Der 15-Jährige, benannt nach Glasgows Schutzpatron, wächst in einer trostlosen Welt auf. «Gewalt ging der Zärtlichkeit immer voraus», schreibt Stuart, der selbst unter schwierigen Bedingungen aufgewachsen ist und heute in New York lebt. Gebeutelt von der Politik Margaret Thatchers, prägten Arbeitslosigkeit und Armut das Leben vieler Familien im Glasgower East End der 90er-Jahre.
Ein schüchterner, sanfter Teenager
Mungos Vater stirbt vor seiner Geburt, seine alkoholkranke Mutter lässt ihre drei Kinder manchmal mehrere Wochen mit leerem Kühlschrank allein. Hamish, der Älteste, ist ein gefürchteter Bandenführer. Nur Jodie, die ein Jahr ältere Schwester, kümmert sich um ihren kleinen Bruder. Der schüchterne, sanfte Teenager trottet in löchrigen Turnschuhen durch seinen tristen Alltag, erkundet die Gegend zwischen ausgebrannten Autos und aufgeplatzten Sofas.

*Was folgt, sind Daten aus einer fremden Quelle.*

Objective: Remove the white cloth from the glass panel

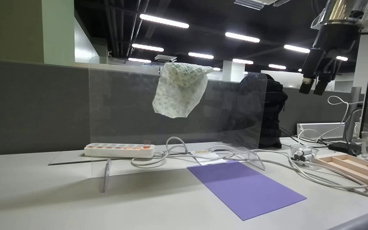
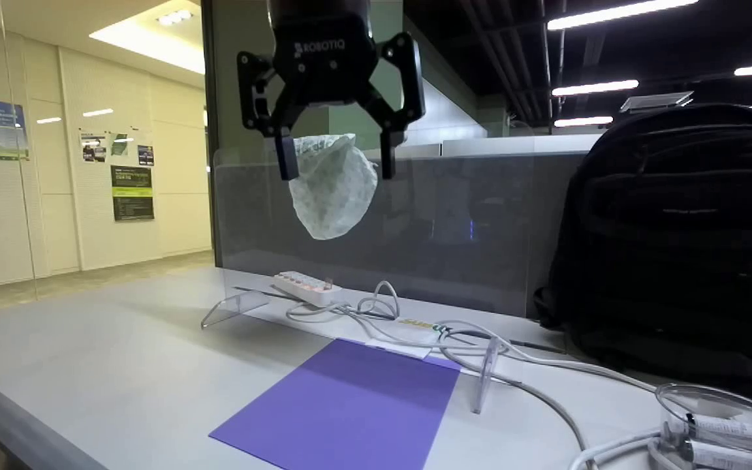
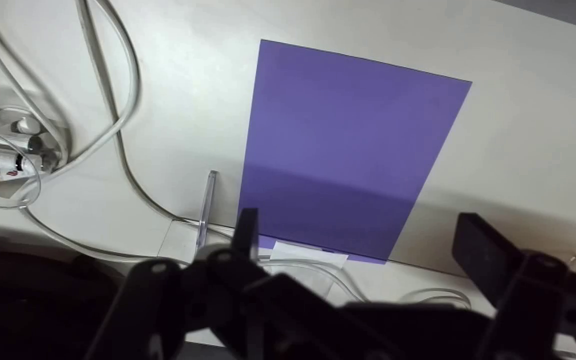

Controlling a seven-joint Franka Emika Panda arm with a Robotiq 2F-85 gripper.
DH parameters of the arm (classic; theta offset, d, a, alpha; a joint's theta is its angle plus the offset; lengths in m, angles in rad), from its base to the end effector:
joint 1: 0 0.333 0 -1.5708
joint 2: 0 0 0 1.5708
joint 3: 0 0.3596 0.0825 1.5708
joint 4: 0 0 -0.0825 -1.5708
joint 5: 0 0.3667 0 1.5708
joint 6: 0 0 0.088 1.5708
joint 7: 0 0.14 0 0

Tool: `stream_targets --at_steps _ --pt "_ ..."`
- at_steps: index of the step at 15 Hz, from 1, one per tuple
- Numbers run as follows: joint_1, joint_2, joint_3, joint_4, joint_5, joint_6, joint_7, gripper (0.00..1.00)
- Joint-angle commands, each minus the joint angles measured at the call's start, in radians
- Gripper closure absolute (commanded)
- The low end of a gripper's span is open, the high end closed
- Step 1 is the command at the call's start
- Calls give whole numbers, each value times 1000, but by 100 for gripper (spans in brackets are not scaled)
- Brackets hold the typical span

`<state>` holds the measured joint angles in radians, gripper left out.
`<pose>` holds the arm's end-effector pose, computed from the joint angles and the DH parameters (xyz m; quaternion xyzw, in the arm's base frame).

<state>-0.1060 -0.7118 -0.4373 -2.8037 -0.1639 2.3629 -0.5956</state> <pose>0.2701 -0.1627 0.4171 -0.9842 -0.1093 -0.1388 0.0073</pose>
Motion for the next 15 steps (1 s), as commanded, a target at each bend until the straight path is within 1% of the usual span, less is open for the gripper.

Schliesslich lernt er den etwas älteren Nachbarsjungen James Jamieson kennen, zwischen den beiden entwickelt sich eine zaghafte Beziehung.
Eine brüchige Liebe, die in diesem hypermaskulinen, homophoben Mikrokosmos kaum eine Chance hat. Um ihn zu einem «echten Kerl» zu machen, schickt die Mutter ihren Jüngsten mit zwei zwielichtigen Gestalten auf einen Angelausflug. Mungo, der die Natur bislang nur von Bildern auf Keksdosen oder Touristenbussen kennt, registriert zum ersten Mal die vielen Farben des Himmels. Doch auch dieses zunächst verheissungsvolle Erlebnis wird schon bald brutal durch die ungeheuerliche Realität zerstört. Bereits in seinem autobiografischen Debütroman «Shuggie Bain», ausgezeichnet mit dem Booker Prize 2020, schilderte Stuart eine schwierige Kindheit im rauen Arbeitermilieu Glasgows.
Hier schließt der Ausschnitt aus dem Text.